"What a funny old woman Aunt Margaret is!" said Cornelia to herself,
after she had closed the door of her chamber. "Such a queer voice--goes
away up high, and then away down low, all in the same sentence. And what
a small head for such a tall woman! and she's so thin! I do hope she
won't go on kissing me so much with her big mouth! how fast she does
twist it about! and then her front teeth stick out so! and she keeps
shoving that great black ear-trumpet at me, whenever she thinks I want
to speak; and her eyes are as pale and watery as they can be, and they
look all around you and never at you. Well, it's very mean of me to
criticise the old thing so; she's as kind as she can be. I wonder
whether she knows Mr. Bressant; her manner reminds me sometimes of him;
in a horrid way, of course, but--poor fellow! what is he doing now, I'd
like to know!" Here Cornelia's meditations became very profound and
private indeed; she, meanwhile, in her material capacity, making such
alterations and improvements in her personal appearance as were
necessary to prepare herself for the table.
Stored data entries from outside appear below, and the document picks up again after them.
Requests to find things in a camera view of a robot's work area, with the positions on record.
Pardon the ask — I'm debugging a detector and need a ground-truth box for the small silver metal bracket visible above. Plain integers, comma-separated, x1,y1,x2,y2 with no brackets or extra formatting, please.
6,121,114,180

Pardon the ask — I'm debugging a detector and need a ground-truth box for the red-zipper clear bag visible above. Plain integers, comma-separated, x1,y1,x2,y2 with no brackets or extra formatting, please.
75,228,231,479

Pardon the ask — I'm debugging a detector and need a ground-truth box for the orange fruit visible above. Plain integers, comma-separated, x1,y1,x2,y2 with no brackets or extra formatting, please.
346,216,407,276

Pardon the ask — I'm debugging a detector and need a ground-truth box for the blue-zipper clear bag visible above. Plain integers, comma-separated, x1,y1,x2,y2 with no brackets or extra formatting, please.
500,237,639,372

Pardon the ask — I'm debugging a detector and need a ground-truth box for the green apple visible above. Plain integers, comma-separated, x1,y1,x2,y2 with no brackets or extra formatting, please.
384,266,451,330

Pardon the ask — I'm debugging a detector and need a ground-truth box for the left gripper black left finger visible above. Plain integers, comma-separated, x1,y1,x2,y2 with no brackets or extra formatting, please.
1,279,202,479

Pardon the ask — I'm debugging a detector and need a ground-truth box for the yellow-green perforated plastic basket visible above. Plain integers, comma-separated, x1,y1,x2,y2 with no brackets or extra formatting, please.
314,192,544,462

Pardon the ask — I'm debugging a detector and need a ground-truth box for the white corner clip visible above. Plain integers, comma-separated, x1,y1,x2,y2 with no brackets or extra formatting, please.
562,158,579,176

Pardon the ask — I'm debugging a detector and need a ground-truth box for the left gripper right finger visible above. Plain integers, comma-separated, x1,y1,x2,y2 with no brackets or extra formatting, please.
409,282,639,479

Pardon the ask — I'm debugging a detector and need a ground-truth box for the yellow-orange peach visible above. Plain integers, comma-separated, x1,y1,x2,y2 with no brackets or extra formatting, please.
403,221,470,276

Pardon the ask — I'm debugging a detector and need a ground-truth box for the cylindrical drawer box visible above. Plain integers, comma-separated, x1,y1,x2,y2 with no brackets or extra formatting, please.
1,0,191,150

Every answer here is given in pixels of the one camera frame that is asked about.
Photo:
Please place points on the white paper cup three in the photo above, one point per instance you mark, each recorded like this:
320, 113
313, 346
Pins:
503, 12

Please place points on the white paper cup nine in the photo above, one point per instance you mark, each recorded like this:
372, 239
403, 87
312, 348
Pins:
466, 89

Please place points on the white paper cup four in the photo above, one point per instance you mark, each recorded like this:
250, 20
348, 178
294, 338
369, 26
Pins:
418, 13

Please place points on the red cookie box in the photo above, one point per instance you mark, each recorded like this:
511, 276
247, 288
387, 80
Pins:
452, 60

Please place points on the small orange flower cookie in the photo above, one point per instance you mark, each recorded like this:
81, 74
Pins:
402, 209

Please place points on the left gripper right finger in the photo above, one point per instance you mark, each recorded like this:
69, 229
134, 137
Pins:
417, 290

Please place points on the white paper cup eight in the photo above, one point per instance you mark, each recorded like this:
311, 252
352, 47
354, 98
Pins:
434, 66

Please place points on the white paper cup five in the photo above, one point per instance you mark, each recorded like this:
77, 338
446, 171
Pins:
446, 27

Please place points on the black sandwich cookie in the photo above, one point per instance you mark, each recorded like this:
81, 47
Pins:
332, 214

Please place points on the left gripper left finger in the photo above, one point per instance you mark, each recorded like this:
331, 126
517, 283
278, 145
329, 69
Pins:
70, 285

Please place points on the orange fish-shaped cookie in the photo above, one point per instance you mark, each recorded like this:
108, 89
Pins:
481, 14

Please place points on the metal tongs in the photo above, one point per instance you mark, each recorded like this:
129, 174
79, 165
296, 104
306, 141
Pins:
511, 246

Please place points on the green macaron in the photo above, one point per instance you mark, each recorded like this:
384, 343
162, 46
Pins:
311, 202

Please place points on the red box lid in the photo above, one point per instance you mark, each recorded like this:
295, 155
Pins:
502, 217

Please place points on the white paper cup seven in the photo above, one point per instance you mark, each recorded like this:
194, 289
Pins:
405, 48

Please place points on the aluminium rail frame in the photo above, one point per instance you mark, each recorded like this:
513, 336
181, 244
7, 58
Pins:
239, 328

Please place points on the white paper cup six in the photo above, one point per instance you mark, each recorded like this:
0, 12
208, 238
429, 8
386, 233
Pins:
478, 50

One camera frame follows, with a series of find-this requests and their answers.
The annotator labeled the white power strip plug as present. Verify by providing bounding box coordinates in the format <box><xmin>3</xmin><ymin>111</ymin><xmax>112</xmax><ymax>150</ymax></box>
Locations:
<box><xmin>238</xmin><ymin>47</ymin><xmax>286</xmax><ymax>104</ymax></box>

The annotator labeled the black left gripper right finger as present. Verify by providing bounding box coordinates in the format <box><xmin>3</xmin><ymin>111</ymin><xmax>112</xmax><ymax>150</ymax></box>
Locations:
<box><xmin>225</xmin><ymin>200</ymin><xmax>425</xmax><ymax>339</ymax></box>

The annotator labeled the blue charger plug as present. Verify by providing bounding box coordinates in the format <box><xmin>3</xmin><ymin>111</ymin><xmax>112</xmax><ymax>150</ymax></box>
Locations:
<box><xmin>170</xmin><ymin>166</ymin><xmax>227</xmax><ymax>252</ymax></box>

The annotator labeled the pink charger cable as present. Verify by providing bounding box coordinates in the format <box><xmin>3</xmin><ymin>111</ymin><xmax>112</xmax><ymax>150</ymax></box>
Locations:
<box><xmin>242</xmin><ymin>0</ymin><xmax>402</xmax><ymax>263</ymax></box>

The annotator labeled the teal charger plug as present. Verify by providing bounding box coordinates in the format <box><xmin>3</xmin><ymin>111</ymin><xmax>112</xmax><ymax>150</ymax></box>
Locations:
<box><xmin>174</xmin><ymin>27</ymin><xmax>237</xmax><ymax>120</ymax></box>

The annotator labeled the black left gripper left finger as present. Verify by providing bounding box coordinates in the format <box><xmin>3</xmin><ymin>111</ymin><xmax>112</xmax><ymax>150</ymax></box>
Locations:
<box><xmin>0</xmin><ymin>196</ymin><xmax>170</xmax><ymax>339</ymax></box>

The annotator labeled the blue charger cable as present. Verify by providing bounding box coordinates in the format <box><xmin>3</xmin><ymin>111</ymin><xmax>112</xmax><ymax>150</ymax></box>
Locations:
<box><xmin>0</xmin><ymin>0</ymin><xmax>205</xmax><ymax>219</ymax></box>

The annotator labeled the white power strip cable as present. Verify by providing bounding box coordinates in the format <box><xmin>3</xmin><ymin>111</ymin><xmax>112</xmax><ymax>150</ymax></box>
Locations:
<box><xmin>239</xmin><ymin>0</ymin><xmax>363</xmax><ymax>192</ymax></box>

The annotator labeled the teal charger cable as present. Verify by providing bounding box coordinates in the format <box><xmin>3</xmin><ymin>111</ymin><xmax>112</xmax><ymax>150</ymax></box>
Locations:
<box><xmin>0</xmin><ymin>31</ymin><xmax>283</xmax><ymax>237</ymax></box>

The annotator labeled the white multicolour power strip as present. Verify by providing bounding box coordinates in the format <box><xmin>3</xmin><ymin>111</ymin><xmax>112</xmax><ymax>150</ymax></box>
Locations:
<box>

Every few minutes--oftener than any circumstances could have
warranted--she pulled a handsome gold watch out of her belt and
consulted it. She did not, to be sure, seem solely anxious to know the
hour; she bent down and examined the enameled face minutely; watched
the second-hand make its tiny circuit; pressed the smooth crystal
against her cheek; listened to the ceaseless beating of its little
golden heart. That golden heart, it seemed to her, was a connecting link
between Bressant's and her own. He had set it going, and it should be
her care that it never stopped; for at the hour in which it ran
down--such was Cornelia's superstitious idea--some lamentable misfortune
would surely come to pass.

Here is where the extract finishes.